Prior TG-lowering studies disappointing

In fact, several studies evaluating other strategies for TG reductions have been disappointing, according to an accompanying editorial (J Am Coll Cardiol. 2022 Apr 25; doi: 10.1016/j.jacc.2022.03.001). For example, the STRENGTH trial did not show clinical benefits despite a slightly greater reduction in TGs than that shown in REDUCE-IT (19% reduction vs. 18.3%).

Overall, the REDUCE-IT trial and the prior-MI REDUCE-IT substudy show that there is targetable residual risk in high risk patients on statin therapy. One of the authors of the editorial that accompanied the prior-MI substudy of REDUCE-IT, William E. Boden, MD, professor of medicine, Boston University, emphasized this point. On the basis of REDUCE-IT, he said he believes that IPE should be considered to have broad indications as an adjunctive treatment to other lipid-lowering strategies.

“My practice centers on optimizing secondary prevention in high-risk patients who have elevated TG levels despite well-controlled LDL levels on statins, ezetimibe, or even PCSK-9 [proprotein convertase subtilisin/kexin type 9] inhibitors,” Dr. Boden said in an interview. Patients with diabetes are notorious for presenting with this profile of dyslipidemia, but he added that “even nondiabetics with prior MI, acute coronary syndrome, or revascularization will benefit from the addition of IPE to high-potency statins.”

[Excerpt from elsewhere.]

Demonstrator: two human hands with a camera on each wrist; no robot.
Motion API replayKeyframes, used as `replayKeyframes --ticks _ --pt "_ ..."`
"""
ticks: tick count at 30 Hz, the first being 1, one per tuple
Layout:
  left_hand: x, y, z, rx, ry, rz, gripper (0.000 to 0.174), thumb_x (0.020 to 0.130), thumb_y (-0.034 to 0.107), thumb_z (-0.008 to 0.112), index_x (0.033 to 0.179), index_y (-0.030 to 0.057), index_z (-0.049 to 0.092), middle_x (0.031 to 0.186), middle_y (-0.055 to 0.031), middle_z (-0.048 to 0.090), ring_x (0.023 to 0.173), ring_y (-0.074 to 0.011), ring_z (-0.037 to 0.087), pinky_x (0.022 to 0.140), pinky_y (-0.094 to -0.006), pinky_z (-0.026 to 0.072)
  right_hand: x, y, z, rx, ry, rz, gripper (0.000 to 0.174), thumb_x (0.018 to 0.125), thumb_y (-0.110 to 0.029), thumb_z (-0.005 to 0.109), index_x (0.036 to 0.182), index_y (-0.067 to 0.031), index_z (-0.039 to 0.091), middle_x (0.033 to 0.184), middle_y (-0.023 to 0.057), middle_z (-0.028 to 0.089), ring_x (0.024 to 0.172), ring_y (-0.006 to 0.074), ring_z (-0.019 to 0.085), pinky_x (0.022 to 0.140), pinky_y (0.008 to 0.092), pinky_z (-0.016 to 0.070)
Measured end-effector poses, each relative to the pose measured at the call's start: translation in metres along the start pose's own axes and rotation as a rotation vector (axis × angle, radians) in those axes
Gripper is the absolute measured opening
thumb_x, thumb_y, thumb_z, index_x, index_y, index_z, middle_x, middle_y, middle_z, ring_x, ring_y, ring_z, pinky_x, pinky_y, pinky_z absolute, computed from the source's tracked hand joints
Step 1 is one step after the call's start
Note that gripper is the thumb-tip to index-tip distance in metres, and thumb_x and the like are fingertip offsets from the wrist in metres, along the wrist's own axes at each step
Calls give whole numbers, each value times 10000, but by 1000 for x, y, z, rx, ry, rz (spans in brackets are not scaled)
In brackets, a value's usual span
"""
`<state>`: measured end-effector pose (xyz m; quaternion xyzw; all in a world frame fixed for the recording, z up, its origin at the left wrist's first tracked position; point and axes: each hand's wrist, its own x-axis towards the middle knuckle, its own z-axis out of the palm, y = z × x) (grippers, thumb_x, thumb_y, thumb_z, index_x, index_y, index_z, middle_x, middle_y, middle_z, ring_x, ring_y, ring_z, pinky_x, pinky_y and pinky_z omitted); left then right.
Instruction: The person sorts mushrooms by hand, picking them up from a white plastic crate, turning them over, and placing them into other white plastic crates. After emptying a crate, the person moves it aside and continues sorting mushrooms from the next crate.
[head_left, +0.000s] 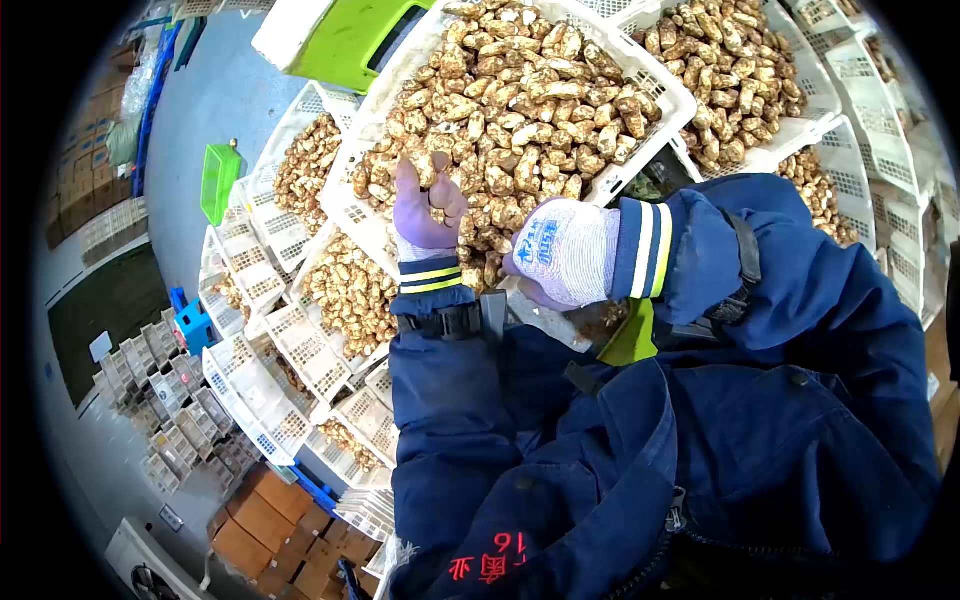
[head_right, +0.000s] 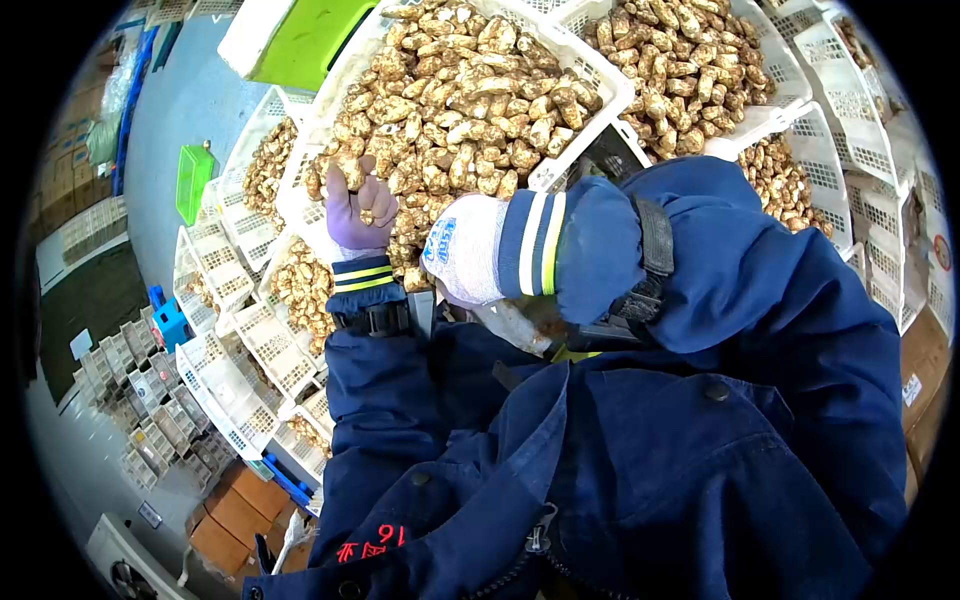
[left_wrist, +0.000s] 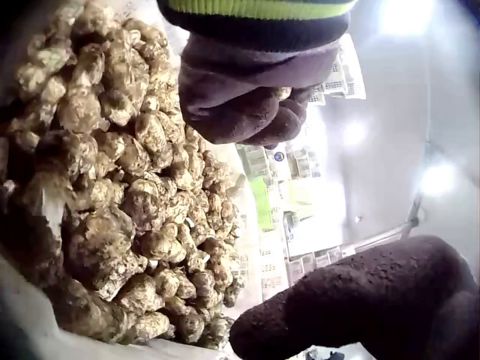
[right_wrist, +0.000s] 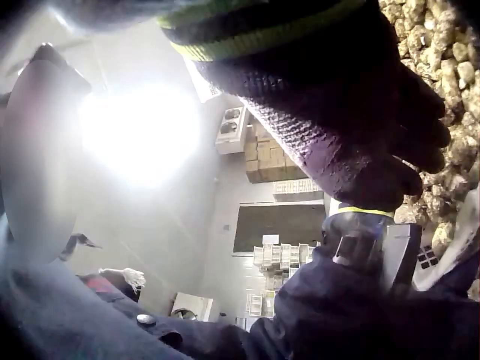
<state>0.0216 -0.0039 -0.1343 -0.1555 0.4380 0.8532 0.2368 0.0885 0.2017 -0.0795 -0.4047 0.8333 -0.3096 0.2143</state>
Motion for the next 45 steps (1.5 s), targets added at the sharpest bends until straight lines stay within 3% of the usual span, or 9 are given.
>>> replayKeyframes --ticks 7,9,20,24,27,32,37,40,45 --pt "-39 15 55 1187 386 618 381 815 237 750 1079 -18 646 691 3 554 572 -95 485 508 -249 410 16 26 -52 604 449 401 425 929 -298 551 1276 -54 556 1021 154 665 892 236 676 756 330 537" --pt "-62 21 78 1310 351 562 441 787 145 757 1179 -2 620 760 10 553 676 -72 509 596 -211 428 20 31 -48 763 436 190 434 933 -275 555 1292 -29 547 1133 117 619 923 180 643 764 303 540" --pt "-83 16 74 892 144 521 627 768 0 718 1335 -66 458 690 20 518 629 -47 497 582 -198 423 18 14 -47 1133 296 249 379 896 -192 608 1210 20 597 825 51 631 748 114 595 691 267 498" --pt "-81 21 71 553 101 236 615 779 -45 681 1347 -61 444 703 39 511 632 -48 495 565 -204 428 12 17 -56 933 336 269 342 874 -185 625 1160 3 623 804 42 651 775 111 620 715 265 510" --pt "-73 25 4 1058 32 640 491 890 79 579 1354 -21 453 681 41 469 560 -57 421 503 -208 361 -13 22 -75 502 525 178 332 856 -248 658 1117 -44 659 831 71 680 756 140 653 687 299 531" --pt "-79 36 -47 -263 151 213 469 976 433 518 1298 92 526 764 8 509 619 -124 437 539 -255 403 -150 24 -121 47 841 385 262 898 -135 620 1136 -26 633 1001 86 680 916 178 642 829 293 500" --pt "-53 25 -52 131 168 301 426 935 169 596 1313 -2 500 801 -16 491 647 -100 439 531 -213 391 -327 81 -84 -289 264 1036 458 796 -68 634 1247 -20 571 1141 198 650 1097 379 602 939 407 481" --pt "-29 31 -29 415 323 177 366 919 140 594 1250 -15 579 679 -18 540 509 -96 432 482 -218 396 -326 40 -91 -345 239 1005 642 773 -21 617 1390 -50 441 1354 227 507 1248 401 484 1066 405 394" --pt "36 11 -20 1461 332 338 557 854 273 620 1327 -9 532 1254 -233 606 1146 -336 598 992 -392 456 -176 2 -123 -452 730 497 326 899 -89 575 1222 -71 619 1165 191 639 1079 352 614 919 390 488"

Although the American Heart Association and the American College of Cardiology have not yet updated their guidelines to include IPE, Dr. Boden pointed out that the European Society of Cardiology, the Canadian Cardiovascular Society, and the American Diabetes Society have.

Dr. Bhatt added that there is a clear message from REDUCE-IT that IPE addresses residual risk.

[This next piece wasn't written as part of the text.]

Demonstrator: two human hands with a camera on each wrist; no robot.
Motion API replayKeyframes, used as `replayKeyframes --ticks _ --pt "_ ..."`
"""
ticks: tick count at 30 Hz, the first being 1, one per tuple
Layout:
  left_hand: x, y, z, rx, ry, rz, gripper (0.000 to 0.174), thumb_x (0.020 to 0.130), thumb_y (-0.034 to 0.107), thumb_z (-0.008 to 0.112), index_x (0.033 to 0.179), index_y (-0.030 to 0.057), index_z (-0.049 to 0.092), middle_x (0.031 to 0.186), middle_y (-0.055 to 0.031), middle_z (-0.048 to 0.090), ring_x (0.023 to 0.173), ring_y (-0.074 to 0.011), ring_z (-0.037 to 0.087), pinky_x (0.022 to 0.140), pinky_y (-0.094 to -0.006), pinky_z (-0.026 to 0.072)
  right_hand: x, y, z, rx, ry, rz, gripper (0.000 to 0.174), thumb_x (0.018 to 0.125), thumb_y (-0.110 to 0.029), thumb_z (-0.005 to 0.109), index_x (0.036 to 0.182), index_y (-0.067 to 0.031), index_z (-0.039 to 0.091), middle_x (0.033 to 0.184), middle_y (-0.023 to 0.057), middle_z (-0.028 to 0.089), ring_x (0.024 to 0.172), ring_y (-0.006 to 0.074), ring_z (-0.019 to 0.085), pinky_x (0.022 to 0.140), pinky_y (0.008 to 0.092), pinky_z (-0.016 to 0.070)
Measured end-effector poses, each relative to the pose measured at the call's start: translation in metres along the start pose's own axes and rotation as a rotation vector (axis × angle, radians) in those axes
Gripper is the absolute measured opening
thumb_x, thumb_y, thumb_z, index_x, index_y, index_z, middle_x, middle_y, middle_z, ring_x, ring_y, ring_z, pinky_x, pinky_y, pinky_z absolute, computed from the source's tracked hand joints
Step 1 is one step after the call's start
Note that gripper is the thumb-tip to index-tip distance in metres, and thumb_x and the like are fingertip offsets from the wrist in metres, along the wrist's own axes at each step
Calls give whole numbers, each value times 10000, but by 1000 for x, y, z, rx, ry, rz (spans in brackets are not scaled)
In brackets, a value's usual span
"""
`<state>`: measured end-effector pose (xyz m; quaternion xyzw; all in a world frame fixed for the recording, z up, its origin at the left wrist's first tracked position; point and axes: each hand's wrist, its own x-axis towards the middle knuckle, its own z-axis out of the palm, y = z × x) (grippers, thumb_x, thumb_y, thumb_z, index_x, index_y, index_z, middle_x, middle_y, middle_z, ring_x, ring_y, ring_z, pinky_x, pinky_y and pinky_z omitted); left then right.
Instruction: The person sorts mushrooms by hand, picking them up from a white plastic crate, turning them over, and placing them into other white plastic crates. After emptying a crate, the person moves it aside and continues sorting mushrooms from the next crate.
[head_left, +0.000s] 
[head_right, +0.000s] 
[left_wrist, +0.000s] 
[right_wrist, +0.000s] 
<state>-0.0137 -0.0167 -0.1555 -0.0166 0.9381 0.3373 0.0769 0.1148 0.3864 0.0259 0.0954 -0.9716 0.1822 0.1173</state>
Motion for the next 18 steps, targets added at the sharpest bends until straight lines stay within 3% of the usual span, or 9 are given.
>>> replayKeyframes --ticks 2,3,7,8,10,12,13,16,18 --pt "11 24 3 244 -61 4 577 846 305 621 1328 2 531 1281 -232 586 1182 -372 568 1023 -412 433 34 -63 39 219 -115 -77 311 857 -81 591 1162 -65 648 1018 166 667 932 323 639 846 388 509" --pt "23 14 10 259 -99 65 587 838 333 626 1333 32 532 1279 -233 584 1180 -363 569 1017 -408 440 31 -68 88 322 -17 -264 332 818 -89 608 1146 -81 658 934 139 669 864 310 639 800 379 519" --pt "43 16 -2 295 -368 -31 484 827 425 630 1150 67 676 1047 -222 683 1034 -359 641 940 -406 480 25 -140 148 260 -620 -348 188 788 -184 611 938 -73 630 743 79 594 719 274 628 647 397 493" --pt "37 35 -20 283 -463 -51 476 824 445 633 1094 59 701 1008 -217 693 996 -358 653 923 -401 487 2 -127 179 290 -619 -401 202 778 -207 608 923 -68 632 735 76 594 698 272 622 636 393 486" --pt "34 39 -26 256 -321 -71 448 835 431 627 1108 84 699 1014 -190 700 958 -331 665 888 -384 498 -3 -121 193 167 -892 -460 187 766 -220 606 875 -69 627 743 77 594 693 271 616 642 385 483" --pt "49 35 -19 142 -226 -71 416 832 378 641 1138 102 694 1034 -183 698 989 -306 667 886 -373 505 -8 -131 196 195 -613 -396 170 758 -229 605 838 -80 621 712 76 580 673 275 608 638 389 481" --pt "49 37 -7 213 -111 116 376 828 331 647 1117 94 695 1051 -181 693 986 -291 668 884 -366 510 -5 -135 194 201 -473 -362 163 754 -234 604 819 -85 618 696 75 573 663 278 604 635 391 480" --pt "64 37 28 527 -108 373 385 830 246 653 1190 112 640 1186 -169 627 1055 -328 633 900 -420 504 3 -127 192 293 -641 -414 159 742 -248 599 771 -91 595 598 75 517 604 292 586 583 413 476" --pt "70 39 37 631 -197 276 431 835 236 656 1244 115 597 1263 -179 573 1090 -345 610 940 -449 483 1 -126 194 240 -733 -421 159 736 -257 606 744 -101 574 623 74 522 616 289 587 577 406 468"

Targeting the subgroup of high-risk patients with elevated TGs “is easy” because they are so readily identifiable, according to Dr. Bhatt, but he said it should be used for any patient that meet the entry criteria used for REDUCE-IT.

“The overall results of REDUCE-IT were robustly positive, so I wouldn’t just use it in patients with prior MI,” Dr. Bhatt said.

Dr. Bhatt reports financial relationships with more than 20 pharmaceutical companies, including Amarin, which provided funding for this trial. Dr. Boden reports no potential conflicts of interest.